:: MATERIAL SUPPLIED

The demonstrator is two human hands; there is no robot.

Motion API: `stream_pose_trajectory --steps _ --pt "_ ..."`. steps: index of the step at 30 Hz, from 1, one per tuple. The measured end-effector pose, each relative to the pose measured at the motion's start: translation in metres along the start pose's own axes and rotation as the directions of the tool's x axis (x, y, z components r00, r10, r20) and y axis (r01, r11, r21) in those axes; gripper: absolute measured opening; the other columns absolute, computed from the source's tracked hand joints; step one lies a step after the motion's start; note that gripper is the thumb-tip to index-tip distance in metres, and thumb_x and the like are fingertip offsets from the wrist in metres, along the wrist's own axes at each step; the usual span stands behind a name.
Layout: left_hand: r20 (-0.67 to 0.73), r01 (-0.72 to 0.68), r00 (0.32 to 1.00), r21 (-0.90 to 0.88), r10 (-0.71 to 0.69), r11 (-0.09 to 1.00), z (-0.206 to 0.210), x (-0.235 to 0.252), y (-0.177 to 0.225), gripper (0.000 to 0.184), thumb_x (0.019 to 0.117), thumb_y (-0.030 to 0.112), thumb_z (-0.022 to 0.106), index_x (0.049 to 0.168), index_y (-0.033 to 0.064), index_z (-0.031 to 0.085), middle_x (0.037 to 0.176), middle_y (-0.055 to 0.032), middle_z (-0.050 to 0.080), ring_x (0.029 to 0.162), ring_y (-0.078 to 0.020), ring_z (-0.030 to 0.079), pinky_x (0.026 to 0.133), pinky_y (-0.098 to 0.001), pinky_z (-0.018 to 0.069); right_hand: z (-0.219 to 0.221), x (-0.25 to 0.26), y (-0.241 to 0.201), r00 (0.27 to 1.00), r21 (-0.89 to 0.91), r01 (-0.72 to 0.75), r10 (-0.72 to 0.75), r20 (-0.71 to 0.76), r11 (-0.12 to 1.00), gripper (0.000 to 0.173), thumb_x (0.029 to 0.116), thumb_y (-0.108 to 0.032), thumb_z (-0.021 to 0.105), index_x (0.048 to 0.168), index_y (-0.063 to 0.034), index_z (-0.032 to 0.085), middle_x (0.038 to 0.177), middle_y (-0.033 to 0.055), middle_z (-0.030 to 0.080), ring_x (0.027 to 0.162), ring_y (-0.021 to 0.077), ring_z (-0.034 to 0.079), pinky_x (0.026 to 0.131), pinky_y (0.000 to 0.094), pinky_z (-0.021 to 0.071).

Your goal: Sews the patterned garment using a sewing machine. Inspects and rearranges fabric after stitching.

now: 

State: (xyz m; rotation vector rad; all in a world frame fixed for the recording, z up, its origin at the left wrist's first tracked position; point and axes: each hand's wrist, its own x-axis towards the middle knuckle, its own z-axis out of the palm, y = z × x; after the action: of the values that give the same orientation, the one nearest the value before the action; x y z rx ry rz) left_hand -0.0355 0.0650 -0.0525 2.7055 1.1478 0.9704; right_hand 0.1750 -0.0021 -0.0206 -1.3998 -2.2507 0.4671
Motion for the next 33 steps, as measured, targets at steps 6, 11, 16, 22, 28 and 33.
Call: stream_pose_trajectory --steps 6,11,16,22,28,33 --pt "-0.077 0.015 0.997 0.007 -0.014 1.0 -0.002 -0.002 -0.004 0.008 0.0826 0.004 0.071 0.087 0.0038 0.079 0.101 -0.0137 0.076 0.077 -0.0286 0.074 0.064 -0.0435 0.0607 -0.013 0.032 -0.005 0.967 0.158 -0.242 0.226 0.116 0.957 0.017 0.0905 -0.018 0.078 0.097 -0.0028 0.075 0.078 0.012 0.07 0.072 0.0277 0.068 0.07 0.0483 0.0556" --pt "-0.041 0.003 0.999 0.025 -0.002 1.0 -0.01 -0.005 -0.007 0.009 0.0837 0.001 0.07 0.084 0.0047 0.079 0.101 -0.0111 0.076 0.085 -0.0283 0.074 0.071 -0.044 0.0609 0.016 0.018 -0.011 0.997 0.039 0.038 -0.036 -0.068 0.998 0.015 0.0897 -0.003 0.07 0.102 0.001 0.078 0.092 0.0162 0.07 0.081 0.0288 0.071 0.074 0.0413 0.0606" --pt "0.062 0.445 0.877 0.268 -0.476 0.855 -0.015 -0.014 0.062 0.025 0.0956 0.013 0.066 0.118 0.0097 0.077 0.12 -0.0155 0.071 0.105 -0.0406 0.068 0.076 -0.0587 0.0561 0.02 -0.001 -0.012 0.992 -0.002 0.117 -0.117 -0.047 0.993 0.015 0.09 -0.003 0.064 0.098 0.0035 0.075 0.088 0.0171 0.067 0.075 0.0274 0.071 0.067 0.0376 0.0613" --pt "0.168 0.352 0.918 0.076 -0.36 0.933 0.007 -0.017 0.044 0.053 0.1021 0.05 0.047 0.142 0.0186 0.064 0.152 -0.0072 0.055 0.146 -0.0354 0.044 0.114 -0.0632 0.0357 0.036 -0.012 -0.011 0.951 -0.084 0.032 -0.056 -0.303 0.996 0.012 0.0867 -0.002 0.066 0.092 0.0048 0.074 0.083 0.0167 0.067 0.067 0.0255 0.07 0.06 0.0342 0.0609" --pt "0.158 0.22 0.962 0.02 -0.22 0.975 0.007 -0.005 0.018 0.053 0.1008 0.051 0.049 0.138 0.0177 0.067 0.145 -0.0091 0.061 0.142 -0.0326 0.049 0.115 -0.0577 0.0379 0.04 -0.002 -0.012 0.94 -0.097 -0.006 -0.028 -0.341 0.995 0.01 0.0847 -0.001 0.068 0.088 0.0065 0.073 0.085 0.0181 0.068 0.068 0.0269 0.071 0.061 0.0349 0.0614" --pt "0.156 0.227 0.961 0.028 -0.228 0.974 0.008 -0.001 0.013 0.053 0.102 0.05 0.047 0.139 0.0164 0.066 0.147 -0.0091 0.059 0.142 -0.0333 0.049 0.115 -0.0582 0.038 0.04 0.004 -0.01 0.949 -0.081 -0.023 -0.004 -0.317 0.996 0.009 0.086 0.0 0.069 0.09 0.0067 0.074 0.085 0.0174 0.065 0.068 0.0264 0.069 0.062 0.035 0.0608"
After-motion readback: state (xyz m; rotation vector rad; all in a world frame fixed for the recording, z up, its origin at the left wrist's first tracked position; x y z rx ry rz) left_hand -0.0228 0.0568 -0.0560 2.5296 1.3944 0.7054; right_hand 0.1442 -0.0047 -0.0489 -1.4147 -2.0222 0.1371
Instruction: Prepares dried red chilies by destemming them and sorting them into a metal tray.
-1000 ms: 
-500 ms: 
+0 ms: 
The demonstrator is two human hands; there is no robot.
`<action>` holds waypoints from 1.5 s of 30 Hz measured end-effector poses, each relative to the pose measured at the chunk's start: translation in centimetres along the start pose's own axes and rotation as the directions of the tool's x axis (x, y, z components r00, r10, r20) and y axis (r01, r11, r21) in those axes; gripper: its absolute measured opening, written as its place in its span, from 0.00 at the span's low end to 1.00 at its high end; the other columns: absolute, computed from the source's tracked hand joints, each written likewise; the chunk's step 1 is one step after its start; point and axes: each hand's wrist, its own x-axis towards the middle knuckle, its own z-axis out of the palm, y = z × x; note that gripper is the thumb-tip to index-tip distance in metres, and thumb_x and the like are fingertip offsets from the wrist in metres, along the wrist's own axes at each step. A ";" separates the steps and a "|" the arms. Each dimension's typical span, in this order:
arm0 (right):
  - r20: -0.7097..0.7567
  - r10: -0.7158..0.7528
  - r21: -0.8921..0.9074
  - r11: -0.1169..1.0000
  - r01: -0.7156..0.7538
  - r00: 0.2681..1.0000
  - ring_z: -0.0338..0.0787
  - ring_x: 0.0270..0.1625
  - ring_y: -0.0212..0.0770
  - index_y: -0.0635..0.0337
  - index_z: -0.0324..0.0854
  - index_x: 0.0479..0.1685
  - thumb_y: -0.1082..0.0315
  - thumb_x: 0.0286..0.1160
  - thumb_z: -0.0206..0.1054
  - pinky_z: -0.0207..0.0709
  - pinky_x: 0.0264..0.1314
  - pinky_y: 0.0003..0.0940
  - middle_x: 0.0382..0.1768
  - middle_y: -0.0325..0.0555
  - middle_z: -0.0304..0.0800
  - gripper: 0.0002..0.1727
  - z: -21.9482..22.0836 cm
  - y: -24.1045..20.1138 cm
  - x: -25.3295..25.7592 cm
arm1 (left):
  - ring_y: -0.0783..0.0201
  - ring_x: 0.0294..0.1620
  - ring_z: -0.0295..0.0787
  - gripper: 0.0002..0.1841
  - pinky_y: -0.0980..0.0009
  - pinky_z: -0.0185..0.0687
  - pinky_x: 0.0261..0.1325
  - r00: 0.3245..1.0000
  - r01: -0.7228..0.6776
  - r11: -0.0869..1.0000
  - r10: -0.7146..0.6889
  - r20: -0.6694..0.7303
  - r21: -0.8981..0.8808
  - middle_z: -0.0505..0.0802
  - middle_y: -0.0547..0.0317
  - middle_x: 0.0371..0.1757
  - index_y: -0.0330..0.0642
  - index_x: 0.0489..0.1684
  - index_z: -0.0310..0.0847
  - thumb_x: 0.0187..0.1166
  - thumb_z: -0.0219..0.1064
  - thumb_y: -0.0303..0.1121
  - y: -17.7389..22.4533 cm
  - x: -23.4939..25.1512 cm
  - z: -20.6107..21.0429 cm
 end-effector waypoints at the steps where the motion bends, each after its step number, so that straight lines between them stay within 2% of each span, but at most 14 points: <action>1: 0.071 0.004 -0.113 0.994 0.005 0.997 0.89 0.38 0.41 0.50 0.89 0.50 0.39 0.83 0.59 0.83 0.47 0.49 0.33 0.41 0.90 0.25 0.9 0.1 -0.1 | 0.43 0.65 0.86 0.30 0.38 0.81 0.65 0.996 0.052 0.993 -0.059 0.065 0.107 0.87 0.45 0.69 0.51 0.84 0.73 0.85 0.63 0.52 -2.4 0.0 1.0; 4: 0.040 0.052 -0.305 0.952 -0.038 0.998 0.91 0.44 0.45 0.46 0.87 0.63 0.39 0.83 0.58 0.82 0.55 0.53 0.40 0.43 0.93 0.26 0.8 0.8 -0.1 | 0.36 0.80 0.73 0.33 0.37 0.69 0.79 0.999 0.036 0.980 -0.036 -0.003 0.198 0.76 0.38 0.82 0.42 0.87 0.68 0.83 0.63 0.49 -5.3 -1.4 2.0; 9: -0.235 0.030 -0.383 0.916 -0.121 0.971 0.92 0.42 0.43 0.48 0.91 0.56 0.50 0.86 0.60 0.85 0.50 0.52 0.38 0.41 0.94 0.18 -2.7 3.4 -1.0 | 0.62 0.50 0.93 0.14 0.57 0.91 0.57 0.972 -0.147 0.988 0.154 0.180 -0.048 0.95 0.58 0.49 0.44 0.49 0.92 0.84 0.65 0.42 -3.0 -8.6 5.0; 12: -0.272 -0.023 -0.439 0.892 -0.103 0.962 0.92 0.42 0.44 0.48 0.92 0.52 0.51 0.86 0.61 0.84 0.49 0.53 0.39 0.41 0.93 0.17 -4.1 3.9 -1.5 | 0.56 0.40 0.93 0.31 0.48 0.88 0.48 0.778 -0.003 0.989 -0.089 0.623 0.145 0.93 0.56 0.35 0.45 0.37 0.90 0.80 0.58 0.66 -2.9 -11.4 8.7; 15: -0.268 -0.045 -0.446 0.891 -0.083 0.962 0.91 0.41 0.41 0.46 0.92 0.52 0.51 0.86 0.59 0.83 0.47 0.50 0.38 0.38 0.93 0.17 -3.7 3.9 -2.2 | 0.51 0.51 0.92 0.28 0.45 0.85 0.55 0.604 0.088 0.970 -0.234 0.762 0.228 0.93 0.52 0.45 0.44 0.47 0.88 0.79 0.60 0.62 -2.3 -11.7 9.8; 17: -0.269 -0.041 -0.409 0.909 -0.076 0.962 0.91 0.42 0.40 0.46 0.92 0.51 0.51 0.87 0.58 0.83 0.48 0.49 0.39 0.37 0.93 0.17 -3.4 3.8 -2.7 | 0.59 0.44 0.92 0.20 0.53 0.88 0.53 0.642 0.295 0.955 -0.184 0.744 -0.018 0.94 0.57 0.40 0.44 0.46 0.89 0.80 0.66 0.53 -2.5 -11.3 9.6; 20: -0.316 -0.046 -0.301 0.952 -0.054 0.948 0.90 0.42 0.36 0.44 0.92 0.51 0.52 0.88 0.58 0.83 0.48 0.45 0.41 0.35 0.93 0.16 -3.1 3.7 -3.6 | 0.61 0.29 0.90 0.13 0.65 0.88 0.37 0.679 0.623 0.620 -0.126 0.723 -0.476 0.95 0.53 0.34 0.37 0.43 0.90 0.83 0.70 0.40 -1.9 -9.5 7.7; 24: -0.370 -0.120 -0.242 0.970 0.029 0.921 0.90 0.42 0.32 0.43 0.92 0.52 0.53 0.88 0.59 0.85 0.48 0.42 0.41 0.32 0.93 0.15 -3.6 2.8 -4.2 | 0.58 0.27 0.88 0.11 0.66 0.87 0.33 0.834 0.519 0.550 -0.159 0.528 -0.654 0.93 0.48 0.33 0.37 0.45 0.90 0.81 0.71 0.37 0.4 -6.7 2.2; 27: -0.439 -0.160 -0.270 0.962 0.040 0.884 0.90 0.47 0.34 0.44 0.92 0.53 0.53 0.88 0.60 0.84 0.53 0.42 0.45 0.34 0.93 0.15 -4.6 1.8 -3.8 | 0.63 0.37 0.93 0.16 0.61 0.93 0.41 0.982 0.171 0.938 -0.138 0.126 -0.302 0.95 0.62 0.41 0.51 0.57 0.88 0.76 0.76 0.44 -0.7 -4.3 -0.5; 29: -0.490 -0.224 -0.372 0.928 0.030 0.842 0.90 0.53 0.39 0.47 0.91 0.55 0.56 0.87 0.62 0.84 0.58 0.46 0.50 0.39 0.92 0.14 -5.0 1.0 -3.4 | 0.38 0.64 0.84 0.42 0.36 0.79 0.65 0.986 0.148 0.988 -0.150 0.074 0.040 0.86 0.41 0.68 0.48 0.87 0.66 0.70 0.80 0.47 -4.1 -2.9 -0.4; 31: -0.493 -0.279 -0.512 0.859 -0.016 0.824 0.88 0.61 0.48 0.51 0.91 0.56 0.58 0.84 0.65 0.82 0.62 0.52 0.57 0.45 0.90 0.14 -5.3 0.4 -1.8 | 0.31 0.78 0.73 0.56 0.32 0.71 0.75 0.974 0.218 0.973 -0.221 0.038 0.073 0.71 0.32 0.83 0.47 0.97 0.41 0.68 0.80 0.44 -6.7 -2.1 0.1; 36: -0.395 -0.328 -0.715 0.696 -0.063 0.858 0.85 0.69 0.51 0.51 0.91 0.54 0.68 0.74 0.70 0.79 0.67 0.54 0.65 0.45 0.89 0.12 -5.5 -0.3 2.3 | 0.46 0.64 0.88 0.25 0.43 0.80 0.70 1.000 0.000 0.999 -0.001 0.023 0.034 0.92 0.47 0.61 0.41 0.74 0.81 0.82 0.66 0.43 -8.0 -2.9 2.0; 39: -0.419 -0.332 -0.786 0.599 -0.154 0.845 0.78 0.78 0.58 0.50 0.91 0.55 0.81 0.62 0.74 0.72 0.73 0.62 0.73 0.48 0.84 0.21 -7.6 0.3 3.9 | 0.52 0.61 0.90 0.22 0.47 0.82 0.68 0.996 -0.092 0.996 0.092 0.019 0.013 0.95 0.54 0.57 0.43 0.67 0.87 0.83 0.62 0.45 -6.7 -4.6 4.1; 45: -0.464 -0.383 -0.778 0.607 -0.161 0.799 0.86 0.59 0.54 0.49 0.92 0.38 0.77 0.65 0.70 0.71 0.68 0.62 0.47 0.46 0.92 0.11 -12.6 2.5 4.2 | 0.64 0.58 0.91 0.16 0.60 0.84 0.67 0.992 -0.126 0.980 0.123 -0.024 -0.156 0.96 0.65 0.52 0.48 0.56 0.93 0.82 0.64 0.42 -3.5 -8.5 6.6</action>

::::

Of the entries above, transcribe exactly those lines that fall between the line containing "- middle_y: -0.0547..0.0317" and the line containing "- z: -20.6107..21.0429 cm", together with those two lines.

  - middle_y: -0.0547..0.0317
  - middle_x: 0.0371..0.1757
  - index_y: -0.0330..0.0642
  - index_x: 0.0489..0.1684
  - index_z: -0.0310..0.0847
  - thumb_x: 0.0187..0.1166
  - thumb_z: -0.0219..0.1064
  - thumb_y: -0.0303..0.1121
  - y: -17.7389..22.4533 cm
  - x: -23.4939..25.1512 cm
  - z: -20.6107..21.0429 cm

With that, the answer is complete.